Baker K S, Anderson J R, Link M P, Grier H E, Qualman S J, Maurer H M, Breneman J C, Wiener E S, Crist W M
Intergroup Rhabdomyosarcoma Study Group, Arcadia, CA 91066-6012, USA.
J Clin Oncol. 2000 Jun;18(12):2427-34. doi: 10.1200/JCO.2000.18.12.2427.

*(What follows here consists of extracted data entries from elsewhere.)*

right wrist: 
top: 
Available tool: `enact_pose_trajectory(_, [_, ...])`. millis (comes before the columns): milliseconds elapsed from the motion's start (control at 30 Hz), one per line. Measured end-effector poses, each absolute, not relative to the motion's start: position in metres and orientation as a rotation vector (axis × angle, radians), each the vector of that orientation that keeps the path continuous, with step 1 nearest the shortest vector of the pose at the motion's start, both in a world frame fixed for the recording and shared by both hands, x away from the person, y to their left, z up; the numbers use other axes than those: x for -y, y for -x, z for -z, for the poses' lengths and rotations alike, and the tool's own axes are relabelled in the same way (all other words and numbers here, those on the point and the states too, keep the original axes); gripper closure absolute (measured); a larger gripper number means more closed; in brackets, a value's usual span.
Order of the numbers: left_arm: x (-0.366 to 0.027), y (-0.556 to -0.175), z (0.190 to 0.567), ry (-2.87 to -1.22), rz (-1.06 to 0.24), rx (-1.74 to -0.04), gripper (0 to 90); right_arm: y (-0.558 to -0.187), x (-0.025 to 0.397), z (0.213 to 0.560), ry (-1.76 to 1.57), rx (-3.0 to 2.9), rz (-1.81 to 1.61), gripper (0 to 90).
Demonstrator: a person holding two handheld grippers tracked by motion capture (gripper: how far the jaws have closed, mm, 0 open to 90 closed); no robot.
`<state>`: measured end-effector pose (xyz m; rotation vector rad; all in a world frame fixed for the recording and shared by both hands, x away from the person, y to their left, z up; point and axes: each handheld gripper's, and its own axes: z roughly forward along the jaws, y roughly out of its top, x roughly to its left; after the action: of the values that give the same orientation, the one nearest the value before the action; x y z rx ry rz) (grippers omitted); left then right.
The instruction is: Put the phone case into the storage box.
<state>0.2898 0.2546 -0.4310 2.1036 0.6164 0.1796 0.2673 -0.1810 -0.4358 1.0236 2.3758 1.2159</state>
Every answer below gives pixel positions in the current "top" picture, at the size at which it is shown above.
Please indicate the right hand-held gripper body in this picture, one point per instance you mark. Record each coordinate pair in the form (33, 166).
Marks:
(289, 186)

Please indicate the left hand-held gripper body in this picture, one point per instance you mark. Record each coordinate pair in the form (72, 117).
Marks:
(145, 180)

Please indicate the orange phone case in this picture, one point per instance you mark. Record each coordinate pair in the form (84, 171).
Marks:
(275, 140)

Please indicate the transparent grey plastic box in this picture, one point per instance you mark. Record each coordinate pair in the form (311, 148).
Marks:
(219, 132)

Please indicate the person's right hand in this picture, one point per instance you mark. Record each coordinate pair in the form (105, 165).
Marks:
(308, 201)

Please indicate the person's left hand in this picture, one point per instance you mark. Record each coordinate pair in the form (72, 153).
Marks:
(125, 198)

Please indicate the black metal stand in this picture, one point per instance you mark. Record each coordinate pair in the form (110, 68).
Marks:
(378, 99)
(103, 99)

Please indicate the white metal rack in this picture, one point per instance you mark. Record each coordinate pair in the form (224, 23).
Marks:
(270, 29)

To compare failure-free survival (FFS) and survival for patients with local or regional embryonal rhabdomyosarcoma treated on the Intergroup Rhabdomyosarcoma Study (IRS)-IV with that of comparable patients treated on IRS-III.
Patients were retrospectively classified as low- or intermediate-risk. Low-risk patients were defined as those with primary tumors at favorable sites, completely resected or microscopic residual, or orbit/eyelid primaries with gross residual disease and tumors less than 5 cm at unfavorable sites but completely resected. Intermediate-risk patients were all other patients with local or regional tumors.

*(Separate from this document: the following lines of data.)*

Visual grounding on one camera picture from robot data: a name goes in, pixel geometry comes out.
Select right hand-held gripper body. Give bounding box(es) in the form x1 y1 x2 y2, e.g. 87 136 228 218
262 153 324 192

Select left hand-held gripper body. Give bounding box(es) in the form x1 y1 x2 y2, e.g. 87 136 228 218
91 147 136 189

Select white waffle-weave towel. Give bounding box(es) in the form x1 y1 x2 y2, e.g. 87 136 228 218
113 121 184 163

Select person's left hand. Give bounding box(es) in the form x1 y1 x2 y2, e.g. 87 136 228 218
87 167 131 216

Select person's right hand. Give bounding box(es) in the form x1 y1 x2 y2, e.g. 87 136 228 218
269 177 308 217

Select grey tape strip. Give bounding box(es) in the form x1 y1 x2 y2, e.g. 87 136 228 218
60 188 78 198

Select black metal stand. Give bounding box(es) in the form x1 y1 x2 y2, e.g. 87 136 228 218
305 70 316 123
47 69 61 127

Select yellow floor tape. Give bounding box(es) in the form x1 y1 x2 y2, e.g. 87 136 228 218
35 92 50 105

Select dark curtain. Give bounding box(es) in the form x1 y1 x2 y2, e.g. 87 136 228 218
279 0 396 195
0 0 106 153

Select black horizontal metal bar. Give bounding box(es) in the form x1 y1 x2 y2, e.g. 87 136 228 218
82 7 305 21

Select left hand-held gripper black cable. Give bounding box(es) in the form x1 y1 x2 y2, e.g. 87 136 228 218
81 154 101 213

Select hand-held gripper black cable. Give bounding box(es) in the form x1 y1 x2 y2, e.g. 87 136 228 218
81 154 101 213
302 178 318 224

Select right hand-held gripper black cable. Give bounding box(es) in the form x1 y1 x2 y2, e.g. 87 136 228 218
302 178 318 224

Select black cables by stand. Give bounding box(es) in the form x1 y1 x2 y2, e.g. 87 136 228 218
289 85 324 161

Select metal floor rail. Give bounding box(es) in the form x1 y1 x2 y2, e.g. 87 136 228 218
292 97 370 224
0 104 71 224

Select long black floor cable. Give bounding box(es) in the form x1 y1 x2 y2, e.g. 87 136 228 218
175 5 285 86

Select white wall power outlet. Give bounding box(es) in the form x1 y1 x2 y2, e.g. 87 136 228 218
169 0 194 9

Three-year FFS improved from 72% on IRS-III to 78% on IRS-IV for patients with intermediate-risk embryonal rhabdomyosarcoma (P =.02). Subset analysis revealed two groups that benefited most from IRS-IV therapy. FFS at 3 years for patients with resectable node-positive or unresectable (group III) embryonal rhabdomyosarcoma arising at certain favorable sites (head and neck [not orbit/eyelid or parameningeal] and genitourinary [not bladder or prostate]) improved from 72% on IRS-III to 92% on IRS-IV (P =.01). Similarly, 3-year FFS for patients with completely resected tumor or with only microscopic disease remaining (group I or II) at unfavorable sites improved from 71% on IRS-III to 86% on IRS-IV (P =.04). Only patients with unresectable embryonal rhabdomyosarcoma (group III) at unfavorable sites had no improvement in outcome on IRS-IV (3-year FFS for IRS-III and IRS-IV, 72% and 75%, respectively; P =.31).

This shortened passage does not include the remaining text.